Interactive discussion

Status: closed

RC1:
'Comment on egusphere-2022-1085', Anonymous Referee #1, 21 Nov 2022

The authors have made an interesting analysis of semidiurnal tides

in the HYCOM model using the time-lagged Eulerian and Lagrangian

autocovariances of vertical isotherm displacement. They compared output

from a 32-day-long HYCOM simulation with Argo park mode data and

moored thermistor data, and found that the "total internal tide"

variance in HYCOM is too small, especially in the far Southern Ocean.

They also found that the Eulerian and Lagrangian estimates of the

tidal variance at near-zero lag agree very well using HYCOM data, which

bolsters this analysis and their previous analysis of Argo data.

Finally, they used Caspar-Cohen's technique to estimate the "intrinsic"

and "apparent" decorrelation times of the internal tide, and found that

the observed tides decorrelate faster than the HYCOM tides.
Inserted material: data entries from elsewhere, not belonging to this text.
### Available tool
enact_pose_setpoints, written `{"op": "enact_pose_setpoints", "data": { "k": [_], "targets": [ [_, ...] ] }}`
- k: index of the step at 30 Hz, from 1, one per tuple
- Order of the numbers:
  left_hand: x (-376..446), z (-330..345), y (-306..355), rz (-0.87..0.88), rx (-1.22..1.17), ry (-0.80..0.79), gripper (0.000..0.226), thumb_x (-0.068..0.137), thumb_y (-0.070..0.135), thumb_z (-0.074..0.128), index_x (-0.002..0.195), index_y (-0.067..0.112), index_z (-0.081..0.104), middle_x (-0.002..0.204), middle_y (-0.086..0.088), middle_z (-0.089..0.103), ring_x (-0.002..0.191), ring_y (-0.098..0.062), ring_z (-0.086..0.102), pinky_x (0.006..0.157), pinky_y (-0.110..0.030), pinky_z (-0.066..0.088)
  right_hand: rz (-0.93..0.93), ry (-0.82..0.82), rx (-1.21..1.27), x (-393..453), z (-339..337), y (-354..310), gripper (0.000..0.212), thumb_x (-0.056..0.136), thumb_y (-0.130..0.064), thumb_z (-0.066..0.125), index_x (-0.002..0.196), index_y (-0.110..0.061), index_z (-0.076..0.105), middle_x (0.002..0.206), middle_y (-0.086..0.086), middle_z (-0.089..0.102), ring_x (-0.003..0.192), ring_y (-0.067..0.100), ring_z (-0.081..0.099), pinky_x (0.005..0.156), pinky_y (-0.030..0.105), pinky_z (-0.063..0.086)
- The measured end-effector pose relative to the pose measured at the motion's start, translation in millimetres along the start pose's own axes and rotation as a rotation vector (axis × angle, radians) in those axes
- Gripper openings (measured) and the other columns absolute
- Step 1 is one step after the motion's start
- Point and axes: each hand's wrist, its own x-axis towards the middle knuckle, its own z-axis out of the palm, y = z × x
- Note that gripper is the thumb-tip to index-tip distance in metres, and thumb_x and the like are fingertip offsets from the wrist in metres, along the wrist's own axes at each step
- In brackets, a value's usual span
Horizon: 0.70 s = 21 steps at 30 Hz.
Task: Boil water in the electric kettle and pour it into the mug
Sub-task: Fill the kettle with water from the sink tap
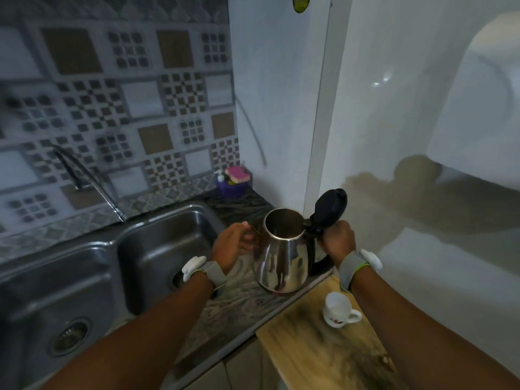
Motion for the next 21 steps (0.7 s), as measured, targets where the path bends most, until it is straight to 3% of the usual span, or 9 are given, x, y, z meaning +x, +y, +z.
{"op": "enact_pose_setpoints", "data": {
  "k": [3, 6, 8, 12, 16, 21],
  "targets": [
    [6, -28, -1, -0.018, -0.027, -0.015, 0.030, 0.101, 0.038, 0.048, 0.090, 0.019, 0.068, 0.083, -0.004, 0.070, 0.070, -0.018, 0.065, 0.069, -0.032, 0.049, -0.007, -0.005, 0.036, 3, 19, -25, 0.023, 0.087, -0.004, 0.054, 0.064, -0.005, 0.050, 0.082, 0.023, 0.065, 0.087, 0.044, 0.063, 0.065, 0.033, 0.038],
    [11, -55, -4, -0.011, -0.019, 0.044, 0.029, 0.100, 0.039, 0.049, 0.091, 0.020, 0.068, 0.085, -0.003, 0.072, 0.071, -0.016, 0.067, 0.066, -0.028, 0.050, 0.013, -0.008, 0.111, 3, 38, -49, 0.024, 0.088, -0.007, 0.052, 0.065, -0.005, 0.052, 0.067, 0.012, 0.058, 0.082, 0.043, 0.062, 0.065, 0.039, 0.046],
    [13, -70, -7, -0.008, -0.015, 0.081, 0.029, 0.100, 0.039, 0.049, 0.092, 0.020, 0.069, 0.088, -0.006, 0.072, 0.072, -0.018, 0.068, 0.067, -0.027, 0.051, 0.038, -0.034, 0.169, 4, 49, -64, 0.022, 0.088, -0.010, 0.052, 0.067, -0.007, 0.053, 0.074, 0.016, 0.063, 0.083, 0.042, 0.063, 0.073, 0.044, 0.053],
    [16, -95, -11, -0.010, 0.009, 0.104, 0.029, 0.102, 0.038, 0.047, 0.091, 0.021, 0.067, 0.096, -0.014, 0.072, 0.082, -0.029, 0.069, 0.077, -0.037, 0.048, 0.051, -0.079, 0.275, 5, 65, -84, 0.026, 0.082, -0.014, 0.053, 0.057, -0.006, 0.057, 0.066, 0.017, 0.064, 0.076, 0.042, 0.064, 0.060, 0.035, 0.041],
    [19, -124, -15, -0.015, -0.008, 0.153, 0.030, 0.102, 0.038, 0.047, 0.089, 0.020, 0.068, 0.088, -0.008, 0.073, 0.080, -0.027, 0.069, 0.070, -0.031, 0.050, 0.014, -0.103, 0.299, 6, 87, -111, 0.028, 0.085, -0.024, 0.049, 0.072, -0.003, 0.063, 0.086, 0.025, 0.069, 0.083, 0.043, 0.065, 0.076, 0.046, 0.051],
    [23, -147, -23, -0.042, -0.022, 0.220, 0.029, 0.102, 0.037, 0.047, 0.089, 0.019, 0.067, 0.092, -0.009, 0.071, 0.081, -0.027, 0.069, 0.070, -0.031, 0.049, -0.048, -0.151, 0.303, 16, 112, -132, 0.033, 0.088, -0.019, 0.049, 0.057, -0.010, 0.055, 0.071, 0.018, 0.066, 0.071, 0.037, 0.062, 0.062, 0.036, 0.042]
  ]
}}
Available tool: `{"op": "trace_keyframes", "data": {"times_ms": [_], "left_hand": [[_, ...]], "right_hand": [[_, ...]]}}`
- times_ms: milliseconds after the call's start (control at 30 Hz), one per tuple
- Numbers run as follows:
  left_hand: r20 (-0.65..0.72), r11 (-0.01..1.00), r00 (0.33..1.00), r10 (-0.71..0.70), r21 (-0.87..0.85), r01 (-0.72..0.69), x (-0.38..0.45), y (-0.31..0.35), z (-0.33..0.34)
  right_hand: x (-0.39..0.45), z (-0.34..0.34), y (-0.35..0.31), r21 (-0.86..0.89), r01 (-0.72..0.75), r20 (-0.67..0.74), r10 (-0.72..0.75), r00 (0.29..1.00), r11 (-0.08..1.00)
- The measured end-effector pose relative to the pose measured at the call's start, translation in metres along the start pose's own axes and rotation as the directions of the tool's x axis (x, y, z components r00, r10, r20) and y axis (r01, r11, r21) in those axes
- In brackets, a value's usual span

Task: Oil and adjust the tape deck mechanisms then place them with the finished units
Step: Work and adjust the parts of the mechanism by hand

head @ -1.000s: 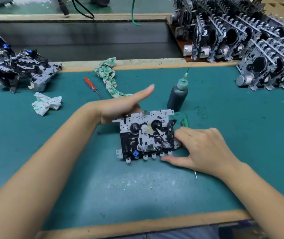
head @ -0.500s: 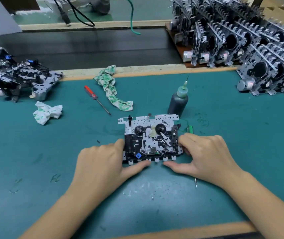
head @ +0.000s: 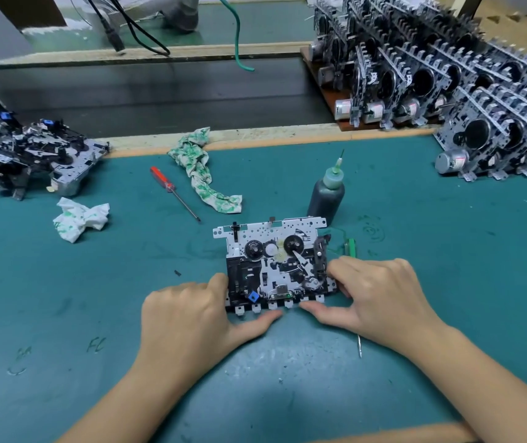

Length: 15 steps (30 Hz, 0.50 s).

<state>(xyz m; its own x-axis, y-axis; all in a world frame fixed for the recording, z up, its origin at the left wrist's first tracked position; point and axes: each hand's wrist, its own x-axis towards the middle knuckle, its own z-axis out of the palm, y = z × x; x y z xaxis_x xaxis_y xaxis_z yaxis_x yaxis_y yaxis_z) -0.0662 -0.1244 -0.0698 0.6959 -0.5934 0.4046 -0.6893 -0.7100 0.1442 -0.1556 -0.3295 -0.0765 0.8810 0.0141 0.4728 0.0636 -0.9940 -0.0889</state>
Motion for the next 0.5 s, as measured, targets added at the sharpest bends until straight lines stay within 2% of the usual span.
{"op": "trace_keyframes", "data": {"times_ms": [200,500], "left_hand": [[-0.07,0.999,0.997,0.028,0.023,-0.026,0.005,-0.004,0.004],[0.007,0.995,0.997,0.072,-0.075,-0.072,0.006,-0.01,0.005]], "right_hand": [[0.001,0.0,0.001,0.147,0.044,0.022,-0.048,0.999,0.988],[0.0,0.003,0.0,0.097,-0.02,-0.025,0.023,0.999,0.995]]}}
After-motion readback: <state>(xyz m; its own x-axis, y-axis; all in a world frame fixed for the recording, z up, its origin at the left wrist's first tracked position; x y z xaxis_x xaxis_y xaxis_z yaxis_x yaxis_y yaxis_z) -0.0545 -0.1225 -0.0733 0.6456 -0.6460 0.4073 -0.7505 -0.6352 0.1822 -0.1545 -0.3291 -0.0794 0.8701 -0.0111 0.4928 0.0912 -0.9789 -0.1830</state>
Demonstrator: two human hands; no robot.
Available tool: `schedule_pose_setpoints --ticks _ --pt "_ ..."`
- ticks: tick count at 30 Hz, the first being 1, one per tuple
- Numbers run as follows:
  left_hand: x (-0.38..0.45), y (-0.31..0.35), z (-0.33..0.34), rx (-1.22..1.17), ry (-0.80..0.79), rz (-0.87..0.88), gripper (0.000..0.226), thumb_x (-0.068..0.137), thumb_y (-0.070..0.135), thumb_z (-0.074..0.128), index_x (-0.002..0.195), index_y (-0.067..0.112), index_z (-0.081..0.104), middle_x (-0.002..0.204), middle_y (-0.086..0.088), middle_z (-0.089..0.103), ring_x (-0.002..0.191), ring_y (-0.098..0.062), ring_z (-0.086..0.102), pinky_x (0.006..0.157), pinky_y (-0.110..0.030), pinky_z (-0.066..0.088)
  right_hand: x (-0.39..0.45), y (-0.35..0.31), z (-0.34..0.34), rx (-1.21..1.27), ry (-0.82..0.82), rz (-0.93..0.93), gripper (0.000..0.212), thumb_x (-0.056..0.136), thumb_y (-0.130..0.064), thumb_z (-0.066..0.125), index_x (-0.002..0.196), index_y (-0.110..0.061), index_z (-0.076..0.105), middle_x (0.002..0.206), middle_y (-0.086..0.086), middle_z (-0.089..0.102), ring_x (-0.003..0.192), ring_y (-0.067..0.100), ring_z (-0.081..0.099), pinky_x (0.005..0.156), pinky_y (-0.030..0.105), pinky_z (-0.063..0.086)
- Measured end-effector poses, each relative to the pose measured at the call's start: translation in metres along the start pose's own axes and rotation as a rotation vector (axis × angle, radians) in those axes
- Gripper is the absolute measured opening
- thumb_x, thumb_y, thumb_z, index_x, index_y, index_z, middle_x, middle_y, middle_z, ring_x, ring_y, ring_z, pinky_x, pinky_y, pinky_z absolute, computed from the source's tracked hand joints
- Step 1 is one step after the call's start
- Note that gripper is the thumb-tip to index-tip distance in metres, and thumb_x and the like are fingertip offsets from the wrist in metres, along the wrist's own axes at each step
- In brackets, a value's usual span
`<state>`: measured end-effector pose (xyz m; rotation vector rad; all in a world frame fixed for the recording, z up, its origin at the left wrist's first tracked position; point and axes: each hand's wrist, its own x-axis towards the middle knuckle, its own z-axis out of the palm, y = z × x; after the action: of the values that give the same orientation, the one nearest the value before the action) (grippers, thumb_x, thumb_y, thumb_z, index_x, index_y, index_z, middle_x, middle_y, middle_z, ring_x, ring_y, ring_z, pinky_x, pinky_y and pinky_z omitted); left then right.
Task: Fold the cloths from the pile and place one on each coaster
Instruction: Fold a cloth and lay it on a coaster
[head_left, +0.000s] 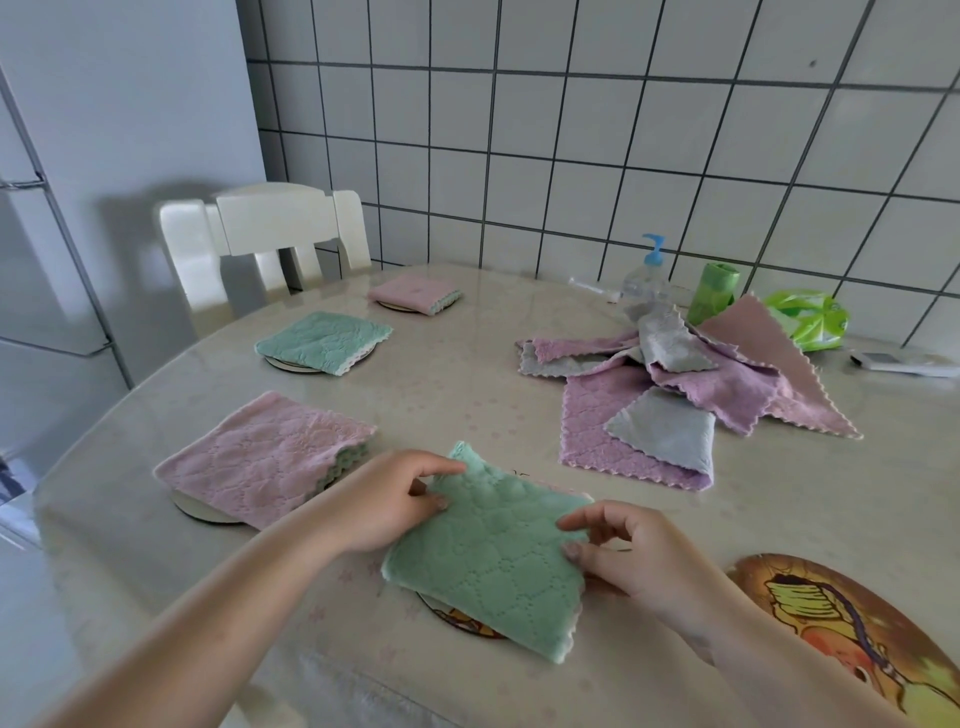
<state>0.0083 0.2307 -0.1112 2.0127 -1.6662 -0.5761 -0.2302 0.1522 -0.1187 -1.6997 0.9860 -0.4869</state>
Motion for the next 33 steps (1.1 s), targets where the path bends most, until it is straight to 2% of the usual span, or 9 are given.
schedule_pose_setpoints --ticks 5,8,11,14,18,21,26,30,33 --pt "-0.001 -0.001 0.008 0.141 0.077 0.030 0.046 0.093 0.024 0.053 0.137 0.031 0.043 0.144 0.009 0.035 0.129 -0.007 0.038 0.107 -0.019 0.025 0.002 0.004 -0.003 -0.541 0.101 -0.188 0.013 0.080 -0.037 0.069 0.089 -0.044 0.064 0.083 -0.012 0.050 0.070 -0.001 0.050 0.065 0.015 0.040" --pt "-0.005 0.008 0.016 0.230 0.198 0.170 0.044 0.096 0.024 0.043 0.139 0.028 0.040 0.149 0.012 0.030 0.139 -0.008 0.024 0.114 -0.025 0.018 0.001 0.000 0.006 -0.675 0.155 -0.349 0.033 0.084 -0.050 0.056 0.114 -0.037 0.060 0.102 -0.020 0.046 0.096 -0.003 0.046 0.079 0.009 0.035" --pt "-0.005 0.016 0.028 0.361 0.077 0.233 0.058 0.091 0.048 0.020 0.145 0.028 0.026 0.155 0.012 0.020 0.144 -0.006 0.009 0.117 -0.030 0.010 0.001 -0.006 0.024 -0.815 0.007 -0.349 0.089 0.072 -0.081 0.020 0.143 -0.030 0.030 0.148 -0.009 0.024 0.138 0.010 0.018 0.111 0.024 0.016" --pt "-0.002 0.012 0.036 0.427 -0.085 0.124 0.064 0.093 0.058 0.019 0.149 0.029 0.008 0.158 0.011 0.001 0.143 -0.003 -0.008 0.118 -0.035 -0.002 0.001 -0.002 0.035 -0.985 -0.117 -0.247 0.111 0.049 -0.083 -0.012 0.148 -0.035 -0.001 0.157 -0.009 -0.015 0.143 0.009 -0.016 0.116 0.041 -0.007" --pt "-0.004 0.013 0.033 0.397 -0.148 0.095 0.088 0.069 0.071 -0.001 0.148 0.033 -0.001 0.157 0.013 -0.010 0.137 0.003 -0.019 0.116 -0.035 -0.009 -0.001 0.005 0.028 -1.026 -0.167 -0.198 0.106 0.049 -0.082 -0.012 0.146 -0.039 -0.008 0.155 -0.010 -0.024 0.140 0.006 -0.024 0.115 0.047 -0.011" --pt "0.001 0.019 0.028 0.430 -0.115 0.102 0.091 0.067 0.075 0.003 0.148 0.034 0.010 0.157 0.012 0.004 0.144 -0.003 -0.004 0.118 -0.041 -0.005 0.000 0.006 0.014 -0.987 -0.175 -0.209 0.105 0.053 -0.084 -0.007 0.147 -0.038 -0.002 0.156 -0.013 -0.014 0.142 0.004 -0.015 0.115 0.045 -0.009" --pt "0.040 0.039 0.031 0.394 0.026 0.236 0.043 0.095 0.043 0.038 0.135 0.030 0.044 0.146 0.014 0.037 0.139 -0.005 0.025 0.118 -0.045 0.013 0.041 0.014 -0.042 -0.931 0.076 -0.229 0.121 0.050 -0.093 -0.011 0.143 -0.029 0.032 0.154 -0.009 0.024 0.142 0.009 0.019 0.117 0.043 0.015" --pt "0.080 0.064 0.049 0.396 -0.021 0.357 0.028 0.092 0.023 0.044 0.110 0.022 0.066 0.130 0.006 0.056 0.123 -0.011 0.047 0.107 -0.033 0.032 0.078 0.016 -0.077 -1.040 0.090 -0.178 0.063 0.091 -0.062 0.027 0.142 -0.028 0.036 0.156 -0.002 0.020 0.143 0.016 0.017 0.116 0.043 0.014" --pt "0.106 0.074 0.057 0.384 -0.066 0.358 0.035 0.086 0.013 0.047 0.115 0.024 0.064 0.126 0.002 0.059 0.117 -0.018 0.053 0.098 -0.033 0.041 0.098 0.017 -0.089 -1.073 0.051 -0.138 0.045 0.096 -0.047 0.034 0.137 -0.032 0.044 0.155 0.000 0.025 0.141 0.021 0.022 0.115 0.040 0.018"
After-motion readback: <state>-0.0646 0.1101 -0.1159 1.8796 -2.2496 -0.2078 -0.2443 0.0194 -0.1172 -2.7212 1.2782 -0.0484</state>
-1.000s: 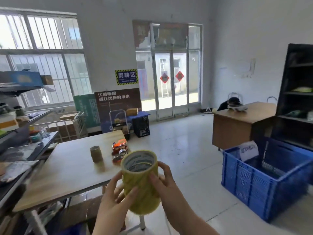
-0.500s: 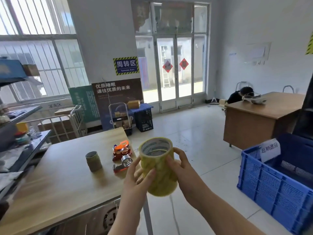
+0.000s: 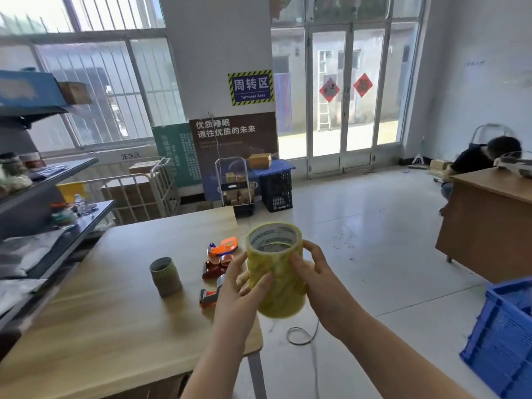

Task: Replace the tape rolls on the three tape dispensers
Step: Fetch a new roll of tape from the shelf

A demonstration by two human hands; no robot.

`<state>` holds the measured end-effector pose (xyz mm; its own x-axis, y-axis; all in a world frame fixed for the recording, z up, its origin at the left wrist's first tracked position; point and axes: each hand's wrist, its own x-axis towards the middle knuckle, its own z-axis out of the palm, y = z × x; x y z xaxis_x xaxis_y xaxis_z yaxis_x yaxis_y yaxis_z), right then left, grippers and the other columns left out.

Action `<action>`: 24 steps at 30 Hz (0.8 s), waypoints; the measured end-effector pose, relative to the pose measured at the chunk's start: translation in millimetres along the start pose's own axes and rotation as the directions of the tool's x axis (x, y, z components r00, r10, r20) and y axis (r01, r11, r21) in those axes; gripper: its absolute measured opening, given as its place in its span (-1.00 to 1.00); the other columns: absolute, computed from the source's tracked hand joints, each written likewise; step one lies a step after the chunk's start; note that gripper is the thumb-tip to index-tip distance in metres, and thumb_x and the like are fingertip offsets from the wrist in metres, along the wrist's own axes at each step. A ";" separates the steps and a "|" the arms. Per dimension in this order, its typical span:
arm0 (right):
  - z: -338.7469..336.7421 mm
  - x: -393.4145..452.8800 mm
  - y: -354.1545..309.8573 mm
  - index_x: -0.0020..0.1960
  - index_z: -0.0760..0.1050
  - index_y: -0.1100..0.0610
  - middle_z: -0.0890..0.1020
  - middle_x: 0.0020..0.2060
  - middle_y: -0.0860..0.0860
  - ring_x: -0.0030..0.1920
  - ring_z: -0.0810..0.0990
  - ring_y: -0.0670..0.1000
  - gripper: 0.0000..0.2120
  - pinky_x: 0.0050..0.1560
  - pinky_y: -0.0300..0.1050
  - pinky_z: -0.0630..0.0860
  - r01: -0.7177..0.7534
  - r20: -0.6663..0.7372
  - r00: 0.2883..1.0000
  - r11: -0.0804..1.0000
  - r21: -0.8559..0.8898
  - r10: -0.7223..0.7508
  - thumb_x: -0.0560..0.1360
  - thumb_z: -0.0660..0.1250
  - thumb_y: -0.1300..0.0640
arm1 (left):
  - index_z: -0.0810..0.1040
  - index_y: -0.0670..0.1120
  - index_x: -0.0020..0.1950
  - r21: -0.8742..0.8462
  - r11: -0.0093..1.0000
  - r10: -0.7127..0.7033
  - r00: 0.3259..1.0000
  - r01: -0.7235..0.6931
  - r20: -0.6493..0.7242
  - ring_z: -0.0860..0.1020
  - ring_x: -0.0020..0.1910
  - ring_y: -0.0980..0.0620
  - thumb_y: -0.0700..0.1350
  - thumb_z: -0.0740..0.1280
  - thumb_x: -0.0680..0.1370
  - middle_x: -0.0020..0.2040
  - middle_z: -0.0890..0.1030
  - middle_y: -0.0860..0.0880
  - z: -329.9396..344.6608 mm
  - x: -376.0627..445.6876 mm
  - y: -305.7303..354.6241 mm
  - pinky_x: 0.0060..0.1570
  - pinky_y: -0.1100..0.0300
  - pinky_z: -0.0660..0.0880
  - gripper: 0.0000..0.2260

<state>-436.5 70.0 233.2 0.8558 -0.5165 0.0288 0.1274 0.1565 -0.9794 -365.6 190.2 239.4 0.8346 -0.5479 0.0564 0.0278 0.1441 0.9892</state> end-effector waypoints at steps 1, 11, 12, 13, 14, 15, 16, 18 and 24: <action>-9.7 17.8 -0.9 0.15 0.31 -0.24 0.56 0.14 0.04 0.14 0.54 0.04 -0.54 0.08 -0.08 0.50 -0.006 0.021 1.000 1.000 0.000 0.006 0.27 0.27 -0.24 | 0.36 0.12 0.26 0.010 1.000 -0.002 1.000 0.003 -0.022 0.53 -0.06 0.16 -0.17 0.40 0.46 0.00 0.53 0.08 8.4 16.4 -3.2 -0.11 0.22 0.53 -0.55; -92.3 180.0 -6.5 0.27 0.29 -0.17 0.55 0.19 0.10 0.16 0.55 0.04 -0.42 0.04 -0.14 0.48 -0.038 0.177 0.983 0.999 -0.013 0.039 0.28 0.29 -0.23 | 0.34 0.01 0.35 0.016 1.000 -0.001 0.984 0.003 -0.176 0.52 -0.11 0.21 -0.27 0.35 0.49 -0.05 0.53 0.08 84.8 157.9 -26.3 -0.39 0.49 0.50 -0.53; -96.2 197.2 -5.1 0.27 0.28 -0.16 0.55 0.19 0.10 0.15 0.55 0.03 -0.42 0.02 -0.16 0.48 -0.047 0.192 0.980 0.999 -0.013 0.049 0.28 0.29 -0.22 | 0.34 0.02 0.35 0.014 1.000 -0.006 0.981 0.009 -0.194 0.53 -0.10 0.20 -0.26 0.36 0.48 -0.03 0.53 0.05 87.3 174.1 -29.8 -0.39 0.49 0.49 -0.52; -98.5 212.6 -3.0 0.27 0.28 -0.16 0.55 0.19 0.09 0.15 0.55 0.03 -0.43 -0.01 -0.17 0.47 -0.057 0.205 0.977 0.998 -0.012 0.058 0.30 0.28 -0.21 | 0.34 0.03 0.34 0.014 1.000 -0.010 0.978 0.013 -0.209 0.52 -0.09 0.19 -0.26 0.36 0.48 -0.01 0.54 0.05 88.4 188.5 -32.9 -0.39 0.49 0.49 -0.53; -99.9 228.8 -0.5 0.27 0.29 -0.16 0.55 0.18 0.08 0.13 0.55 0.01 -0.48 -0.02 -0.19 0.47 -0.065 0.216 0.974 0.998 -0.009 0.065 0.33 0.28 -0.19 | 0.35 0.05 0.32 0.011 1.000 -0.010 0.975 0.013 -0.222 0.52 -0.09 0.20 -0.25 0.36 0.48 -0.02 0.53 0.07 88.3 203.5 -36.0 -0.38 0.48 0.50 -0.54; -100.3 245.8 2.4 0.25 0.29 -0.16 0.56 0.16 0.05 0.12 0.56 -0.01 -0.55 -0.03 -0.20 0.48 -0.072 0.223 0.972 0.997 -0.006 0.072 0.39 0.27 -0.15 | 0.35 0.07 0.30 0.012 1.000 -0.008 0.972 0.011 -0.236 0.52 -0.10 0.21 -0.24 0.36 0.48 -0.04 0.52 0.11 87.4 218.6 -39.8 -0.35 0.45 0.52 -0.55; -100.7 263.2 5.6 0.25 0.30 -0.16 0.56 0.13 0.01 0.10 0.55 -0.03 -0.62 -0.04 -0.21 0.48 -0.081 0.229 0.970 0.997 -0.005 0.080 0.46 0.26 -0.10 | 0.35 0.08 0.28 0.017 1.000 -0.006 0.969 0.011 -0.248 0.52 -0.09 0.21 -0.23 0.37 0.48 -0.04 0.52 0.13 85.4 233.8 -44.1 -0.30 0.40 0.55 -0.56; -98.6 299.6 12.3 0.27 0.29 -0.13 0.52 0.07 -0.09 0.08 0.53 -0.07 -0.67 -0.01 -0.21 0.47 -0.098 0.240 0.966 0.995 -0.013 0.098 0.53 0.23 -0.01 | 0.37 0.12 0.25 0.021 1.000 -0.006 0.962 0.013 -0.272 0.54 -0.06 0.17 -0.21 0.38 0.47 -0.02 0.53 0.10 78.0 265.1 -52.5 -0.16 0.28 0.56 -0.57; -68.1 408.0 34.5 0.27 0.28 -0.17 0.55 0.17 0.04 0.17 0.52 0.00 -0.55 0.07 -0.15 0.45 -0.124 0.311 0.942 0.992 -0.027 0.126 0.41 0.28 -0.13 | 0.38 0.15 0.22 -0.013 1.000 -0.002 0.950 -0.002 -0.313 0.57 -0.17 0.26 -0.20 0.38 0.47 -0.04 0.52 0.13 42.4 363.4 -66.6 -0.32 0.37 0.56 -0.59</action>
<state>-117.1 -192.7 197.6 0.9781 -0.2054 -0.0341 0.0070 0.1963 -0.9805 -87.4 -53.4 199.8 0.9647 -0.2631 0.0087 0.0335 0.1555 0.9873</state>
The authors

make the interesting observation that the mean (stationary) IT in

HYCOM is too large compared to altimetry, but the total IT

(stationary + nonstationary) is too small compared to Argo and moorings.

They discussed some reasons for the discrpancies between HYCOM and the

observations, but it was unclear if any of their suggestions could

explain the quantitative differences. With regard to the too stationary

tides in HYCOM, they did not mention the possible roles of missing

small-scale mesoscale or submesoscale variability in HYCOM or the deficit

of high-frequency wind forcing.

Overall, this is a nice piece of work which I think will be of interest

to many readers of Ocean Science. I have many small comments, listed

below. While I would say I have no major concerns, my comments could justify

some new analyses or revisions of results presented, so I recommend Major Revision.

Comments:

l1: Is "total" needed? Why not omit or say "tidal"?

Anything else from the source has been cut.